Report every line below that carries the word "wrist".
(Beginning of DATA BLOCK)
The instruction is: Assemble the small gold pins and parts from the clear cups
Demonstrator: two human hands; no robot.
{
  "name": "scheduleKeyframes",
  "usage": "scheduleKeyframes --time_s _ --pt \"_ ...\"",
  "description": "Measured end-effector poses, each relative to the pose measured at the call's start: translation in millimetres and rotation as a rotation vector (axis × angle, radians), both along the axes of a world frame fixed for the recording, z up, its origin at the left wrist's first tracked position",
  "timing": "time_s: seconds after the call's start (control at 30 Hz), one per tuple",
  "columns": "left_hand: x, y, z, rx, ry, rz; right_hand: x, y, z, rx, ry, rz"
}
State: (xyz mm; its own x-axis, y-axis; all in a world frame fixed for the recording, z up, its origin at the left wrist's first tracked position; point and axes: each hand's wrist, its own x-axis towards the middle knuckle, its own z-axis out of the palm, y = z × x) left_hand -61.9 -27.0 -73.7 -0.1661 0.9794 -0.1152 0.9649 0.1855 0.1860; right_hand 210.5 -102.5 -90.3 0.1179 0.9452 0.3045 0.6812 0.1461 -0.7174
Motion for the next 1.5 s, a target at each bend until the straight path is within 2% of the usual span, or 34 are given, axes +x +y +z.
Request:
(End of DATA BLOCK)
#### TASK SOLUTION:
  "description": "Measured end-effector poses, each relative to the pose measured at the call's start: translation in millimetres and rotation as a rotation vector (axis × angle, radians), both along the axes of a world frame fixed for the recording, z up, its origin at the left wrist's first tracked position",
State: (xyz mm; its own x-axis, y-axis; all in a world frame fixed for the recording, z up, its origin at the left wrist's first tracked position; point and axes: each hand's wrist, its own x-axis towards the middle knuckle, its own z-axis out of the palm, y = z × x) left_hand -61.9 -27.0 -73.7 -0.1661 0.9794 -0.1152 0.9649 0.1855 0.1860; right_hand 210.5 -102.5 -90.3 0.1179 0.9452 0.3045 0.6812 0.1461 -0.7174

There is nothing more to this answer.